Although Robens didn’t initially consider mental health to be a serious concern at the time, modern interpretations of the act can take psychological issues into account as well. The Act also addresses concepts that are especially relevant today, such as an employer’s responsibility to an employee when the latter is working at home.
British law for health and safety took some very positive steps in the 1990s. Various pieces of legislation were passed, adding to the ever-increasing safety in the workplace. There’s a list below consisting of some of the key pieces of legislation from the decade.
The pieces of legislation themselves are very detailed. We have only provided a brief summary of each.
New Health And Safety Laws in 1992
- Personal Protective Equipment at Work Regulations 1992 – These Regulations ensured that appropriate Personal Protective Equipment (PPE) was supplied to the employee by their employer if it was necessary for their safety. The employees must not be charged for this equipment and must be trained in how to use it properly. The Regulations were amended in 2022.
- Manual Handling Operations Regulations 1992 – This legislation enforced the safety of those undertaking tasks involving manual handling. Not only did it address each employee’s abilities, but also whether or not the task being asked of them was strictly necessary.
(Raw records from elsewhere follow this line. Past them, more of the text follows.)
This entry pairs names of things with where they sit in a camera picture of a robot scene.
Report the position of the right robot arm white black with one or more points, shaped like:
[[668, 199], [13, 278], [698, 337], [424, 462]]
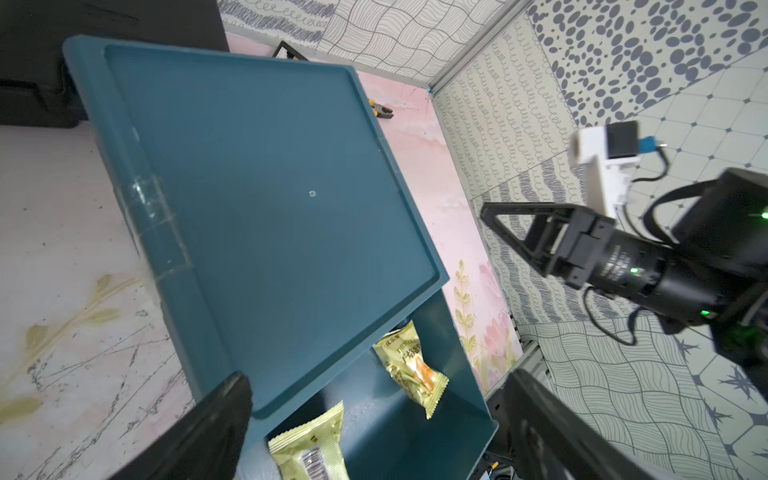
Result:
[[709, 269]]

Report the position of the green cookie packet one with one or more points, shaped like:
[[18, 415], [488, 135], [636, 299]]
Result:
[[312, 450]]

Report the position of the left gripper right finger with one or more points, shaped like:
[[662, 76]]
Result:
[[549, 441]]

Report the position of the yellow handled pliers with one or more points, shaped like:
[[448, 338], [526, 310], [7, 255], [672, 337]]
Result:
[[381, 111]]

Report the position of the black case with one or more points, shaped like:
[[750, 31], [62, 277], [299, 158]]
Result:
[[39, 41]]

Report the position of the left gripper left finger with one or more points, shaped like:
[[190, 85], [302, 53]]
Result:
[[206, 443]]

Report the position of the black bit tray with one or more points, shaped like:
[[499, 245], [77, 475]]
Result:
[[286, 51]]

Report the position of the green cookie packet two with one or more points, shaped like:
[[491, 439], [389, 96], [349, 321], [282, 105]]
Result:
[[401, 353]]

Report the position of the teal drawer cabinet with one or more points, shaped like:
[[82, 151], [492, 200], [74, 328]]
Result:
[[278, 226]]

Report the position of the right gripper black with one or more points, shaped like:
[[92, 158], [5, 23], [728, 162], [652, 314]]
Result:
[[580, 247]]
- Health and Safety (Display Screen Equipment) Regulations 1992 – Working with display screens can cause issues with eyesight and other injuries such as Repetitive Strain Injury (RSI). Here, there are steps that an employer should take to reduce the impact or risk of these injuries to their employees.
- Workplace (Health, Safety and Welfare) Regulations 1992 – Issues such as ventilation and heating in the workplace were addressed. Facilities such as toilets being made available were also included in these Regulations. Safe passageways free of trip hazards are also mentioned.
Other Changes To the Law In Health And Safety From 1995-1999
- The Reporting of Injuries, Diseases And Dangerous Occurrences Regulations 1995 – Often abbreviated to RIDDOR, these regulations focused on the employer’s responsibility to report the injuries, near misses, and deaths of their employees in the workplace. Not all injuries are required to be reported, but more serious ones such as fractures and amputations must be reported to the HSE. RIDDOR was amended in 2013.
- The Working Time Regulations 1998 – Here, the length of an employee’s working day and hours per week were capped. Although, there were differences in the laws between employees under and over 18 years old. Rest breaks and intervals between working days were also established.
- The Provision and Use of Work Equipment Regulations 1998 – Under these Regulations, all equipment and machinery must be suitable and maintained to a standard that is safe for employees to use.
- Management of Health and Safety at Work Regulations 1999 – Here, extra attention was paid to the prevention of injury and the maintenance of a safe working environment. A written safety policy was to be made available to staff, as well as training.
As we look back to the early 1800s and compare the law for health and safety in the workplace to the present day, it’s easy to see the progress that has been made.
Those early pieces of legislation were pivotal. That groundwork needed to be laid so that future generations could enjoy the improved conditions put into place by law as time progressed.
At present, there are numerous pieces of legislation that look out for the interests and safety of employees across the country, regardless of their field of work. Additionally, this legislation can be, and is, revisited when amendments are necessary.